Pregúntale a cualquier mujer que conozcas si alguna vez ha sido víctima de acoso en el transporte público. Si eres mujer, no necesitas preguntarlo, definitivamente sabrás la respuesta. Si eres hombre, te enterarás que seguro tu hermana, mamá, amiga o novia ha tenido alguna mala experiencia. El caso de Magaly Solier, al ser una actriz conocida, ha sido mediatizado, pero es apenas una muestra de un problema que ha sucedido más de una vez. Los buses o vagones exclusivos para mujeres, que ya se han puesto en marcha en otros países, asoman como una opción que al menos merece ser discutida. ¿Cuántas generaciones de mujeres tendrán que esperar a que los hombres no crean que tienen derecho a acosarlas?
LA LÍNEA ROSA DE MÉXICO
En un país como México, donde mueren seis mujeres al día y se estima que la mitad fallece a causa de feminicidios (es decir, que son asesinadas por misoginia o sexismo), no sorprende que sus mujeres hayan sido sistemáticamente víctimas del acoso callejero. Por ello, desde hace seis años, se creó la línea de buses Atenea, reconocida por su color rosa, que ofrece un servicio seguro para las mujeres. En ella solo pueden viajar personas de sexo femenino, además de niños y discapacitados. Se trata de un proyecto público promovido por el Instituto de las Mujeres de México y no una iniciativa privada –lo que tampoco estaría tan mal, ¿no? ¿Quién dijo yo?
JAPÓN CONTRA EL SAKUHARA
En Tokyo, dos tercios de jovencitas han sido víctimas de acoso callejero y aunque el sistema de buses solo para mujeres se instaló oficialmente la década pasada, los orígenes de esta medida se remontan a inicios del siglo XX, cuando se utilizó por primera vez para ahorrarles a las japonesas las miradas lascivas de los hombres (como señala de The Atlantic, en su artículo sobre el tema). En una sociedad históricamente conservadora y educada, las campañas contra el acoso parecen no haber calado del todo, por lo que Daniel Krieger, periodista de The Atlantic, concluye que "hasta que los hombres y mujeres japoneses –pero especialmente los hombres– aprendan a comportarse en compañía del sexo opuesto, los vehículos segregados por género pueden ser lamentablemente la forma más segura de movilizarse".

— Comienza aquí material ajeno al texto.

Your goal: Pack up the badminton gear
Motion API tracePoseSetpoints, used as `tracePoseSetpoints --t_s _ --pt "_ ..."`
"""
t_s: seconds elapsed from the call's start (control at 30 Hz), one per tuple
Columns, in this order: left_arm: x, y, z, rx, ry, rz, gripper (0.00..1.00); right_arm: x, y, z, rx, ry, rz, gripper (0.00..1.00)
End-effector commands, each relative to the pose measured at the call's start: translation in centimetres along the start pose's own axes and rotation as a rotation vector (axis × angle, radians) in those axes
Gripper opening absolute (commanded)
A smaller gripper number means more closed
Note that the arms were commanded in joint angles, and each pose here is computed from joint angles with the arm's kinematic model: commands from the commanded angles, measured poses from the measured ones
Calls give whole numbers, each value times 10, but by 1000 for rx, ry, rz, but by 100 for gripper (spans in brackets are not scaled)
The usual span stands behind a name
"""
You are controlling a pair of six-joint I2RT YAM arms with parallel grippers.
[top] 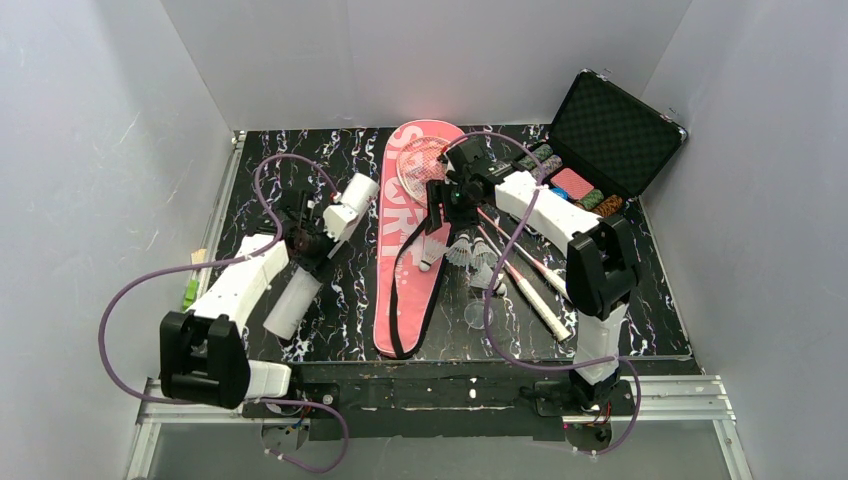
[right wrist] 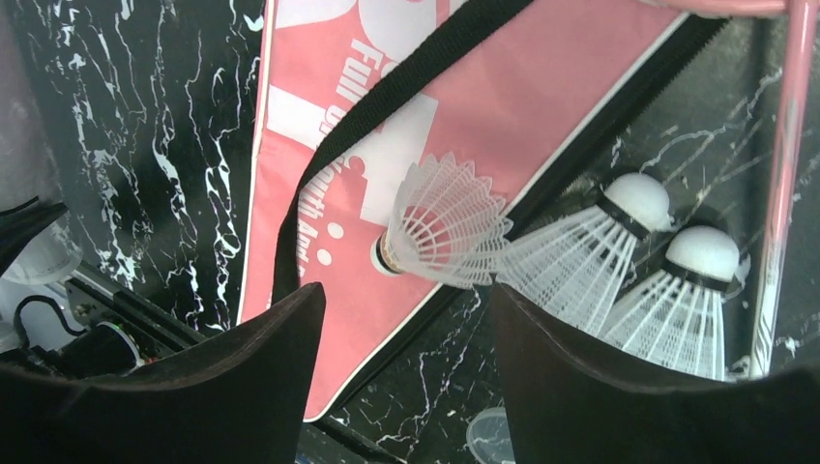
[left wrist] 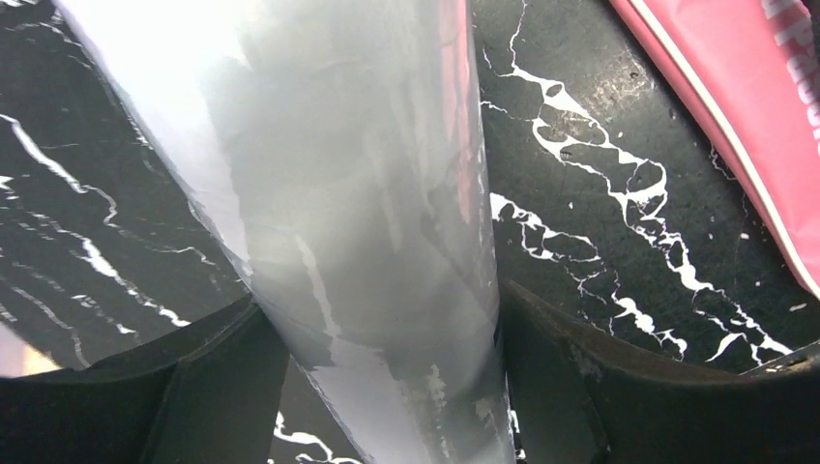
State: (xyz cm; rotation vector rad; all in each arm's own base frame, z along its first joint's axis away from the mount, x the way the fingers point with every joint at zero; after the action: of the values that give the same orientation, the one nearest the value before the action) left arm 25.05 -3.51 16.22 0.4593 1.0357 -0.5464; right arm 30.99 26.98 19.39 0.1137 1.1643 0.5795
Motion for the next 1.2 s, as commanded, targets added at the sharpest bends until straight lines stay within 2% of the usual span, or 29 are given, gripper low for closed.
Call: tracePoseSetpoints --t_s 0.0,0.23,0.5,1.03,1.17 --pt "-19 -1 -5 81 -28 37 57 -3 7 23 -56 -63 133 71" --pt "-29 -6 -10 75 -31 29 53 13 7 26 -61 -42 204 67" --pt "-43 -9 -2 88 -82 2 54 32 3 12 -35 4 243 61" --pt "-57 -16 5 76 -112 -61 55 34 -4 2 -56 14 236 54" --pt "-63 -19 7 98 -142 -80 55 33 -1 0 -61 19 262 44"
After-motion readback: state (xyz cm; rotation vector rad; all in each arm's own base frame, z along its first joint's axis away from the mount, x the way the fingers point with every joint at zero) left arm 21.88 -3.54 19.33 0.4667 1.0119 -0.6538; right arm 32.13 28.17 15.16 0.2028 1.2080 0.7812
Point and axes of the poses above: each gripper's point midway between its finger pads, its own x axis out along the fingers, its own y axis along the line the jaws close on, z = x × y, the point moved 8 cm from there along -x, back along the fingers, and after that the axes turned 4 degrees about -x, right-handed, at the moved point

EL CALOR NO ES EXCUSA EN BRASIL
Esta iniciativa tuvo lugar por primera vez en Brasil en 1995, cuando se implementó en Sao Paulo un programa que implementó vagones de metro solo para mujeres. Lamentablemente, fue descontinuado dos años después debido a que podía atentar contra el principio constitucional de igualdad entre los ciudadanos. Pero las brasileñas de Río de Janeiro sí pueden disfrutar de esta medida desde hace ocho años, gracias a que se han habilitado espacios exclusivos en el subterráneo de la ciudad. El servicio funciona en horas punta y tiene resguardo policial adicional para asegurar que no se infiltren mañosos.
EGIPTO: DEL TAXI AL BUS
Aunque desde hace unos años existen taxis solo para mujeres en El Cairo, 68% de las mujeres de la capital egipcia afirmó el año pasado haber sido víctima de acoso físico y verbal en el transporte público. La impulsora de los taxis para mujeres, Fatma Badr, aseguró que "los buses exclusivos para mujeres ofrecen una alternativa a un sistema de transporte público que está fallando en proveer un método básico y respetable de movilización que cubra la necesidad de las mujeres". Y aunque ahí también se han alzado voces en contra de la medida por encontrarla segregacionista, las egipcias estan contentas, pues en esta ciudad, con buses tan llenos como en Lima y con un alto índice de feminicidios, es incómodo viajar siendo mujer.
LA PINKY DUBÁI
En Dubái, parte de los Emiratos Árabes Unidos, ya es común ver taxistas vestidas de rosa que realizan servicios exclusivos para mujeres. Pero la cosa no queda allí: en el transporte público de la ciudad se han implementado más asientos exclusivos para mujeres y niños. De esta forma, es más difícil que alguien intente frotarse en ellas. Y aunque definitivamente hace más cómodo el transporte para las mujeres, no está del todo claro si responde más a la afluencia de gente de negocios procedente de occidente, a quienes quieren dar un mejor servicio, o una real preocupación por la seguridad de las mujeres. Al final, como en todos los casos presentados, son primeros pasos para una verdadera convivencia entre géneros.